2、損益計算書(P/L)について、各公益目的事業の内訳を表示している。
読替規定
貸借対照表の区分経理をしない場合、資産と負債の内訳が表示されなくなりますので、次の2つの規定の読替えが必要となります。
・第18条、公益目的事業財産
・第30条第2項、公益目的取得財産残額の計算方法
第18条を読み替えてみましょう。
第十八条 公益法人は、次に掲げる財産(以下「公益目的事業財産」という。)及び当該公益法人が保有する公益目的事業財産以外の財産のうち当該公益法人の運営を行うため必要な財産として内閣府令で定めるもの以外のもの(以下「公益目的事業財産等」という。)を公益目的事業を行うために使用し、又は処分しなければならない。以下省略
元の規定の内容は、「公益法人は8つの公益目的事業財産を公益目的事業のために使用・処分する必要がある」というものです。
読み替えると、「当該公益法人が保有する公益目的事業財産以外の財産のうち当該公益法人の運営を行うため必要な財産として内閣府令で定めるもの以外のもの」が追加されます。
内閣府令(施行規則)で定めるものは、次の4つです。
1、法人活動保有財産
2、資産取得資金
3、特定費用準備資金
4、指定寄附資金
1と4については、公益目的事業に供するものは含まれません。2と3については改正により、公益目的事業に関するものが除外されています。
・8つの公益目的事業財産
・上記1から4までの財産以外のもの(読替えにより追加)
2つを合わせて「公益目的事業財産等」といい、公益目的事業のために使用・処分する必要があります。
第30条第2項を読み替えてみましょう。
2 前項に規定する「公益目的取得財産残額」とは、第一号に掲げる財産から第二号に掲げる財産を除外した残余の財産の価額の合計額から第三号に掲げる額を控除して得た額をいう。

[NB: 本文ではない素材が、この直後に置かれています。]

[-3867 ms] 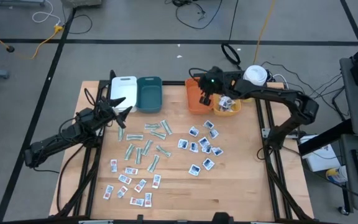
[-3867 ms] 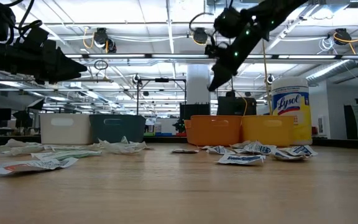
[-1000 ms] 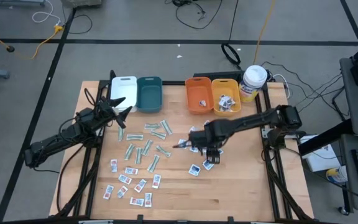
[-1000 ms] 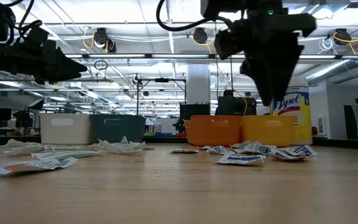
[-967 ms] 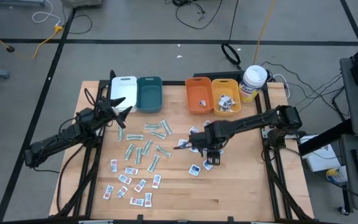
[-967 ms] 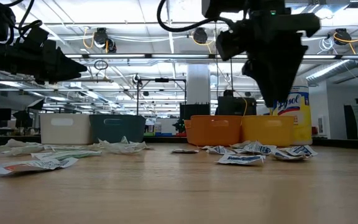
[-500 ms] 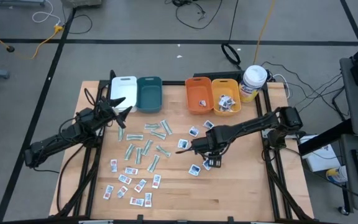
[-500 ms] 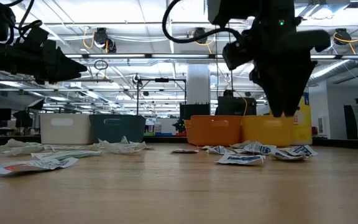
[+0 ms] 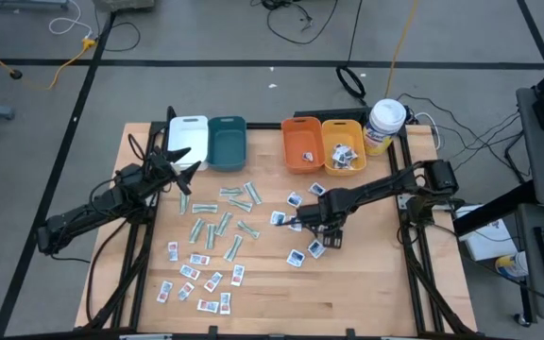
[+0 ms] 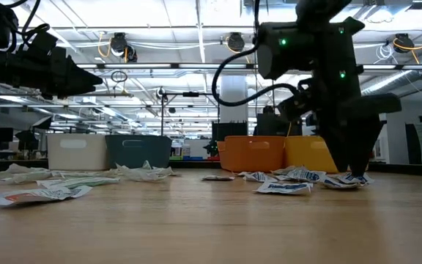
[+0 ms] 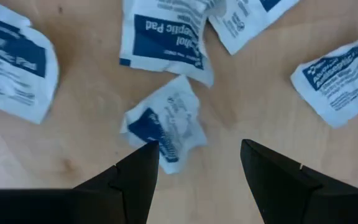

一 当該公益法人が取得した全ての公益目的事業財産等(第十八条第六号に掲げる財産にあっては、公益認定を受けた日前に取得したものを除く。)
二 当該公益法人が公益認定を受けた日以後に公益目的事業を行うために費消し、又は譲渡した公益目的事業財産等
三 公益目的事業財産等以外の財産であって当該公益法人が公益認定を受けた日以後に内閣府令で定める方法により公益目的事業を行うために費消し、又は譲渡したもの及び同日以後に公益目的事業の実施に伴い負担した公租公課の支払その他内閣府令で定めるものの額の合計額
公益法人が公益認定の取消しを受けた場合は、一定額を国や都道府県に贈与する必要があります。この一定額を「公益目的取得財産残額」といいます。
貸借対照表の区分経理をしない場合は、公益目的事業財産の範囲が広がるため、公益目的事業財産残額の範囲も広がることになります。
参考規定
貸借対照表を区分経理しない場合の読替規定
2 前項ただし書の規定の適用を受ける公益法人における前条及び第三十条第二項の規定の適用については、前条中「を公益目的事業」とあるのは「及び当該公益法人が保有する公益目的事業財産以外の財産のうち当該公益法人の運営を行うため必要な財産として内閣府令で定めるもの以外のもの(以下「公益目的事業財産等」という。)を公益目的事業」と、同項各号中「公益目的事業財産」とあるのは「公益目的事業財産等」とする。
公益社団法人及び公益財団法人の認定等に関する法律第19条第2項、施行日令和7年4月1日
公益法人の運営を行うため必要な財産
第四十四条 法第十九条第二項に規定する公益法人の運営を行うため必要な財産は、法人活動保有財産、資産取得資金、特定費用準備資金及び指定寄附資金(法人活動保有財産及び指定寄附資金にあっては、公益目的事業の用に供するものを除く。)とする。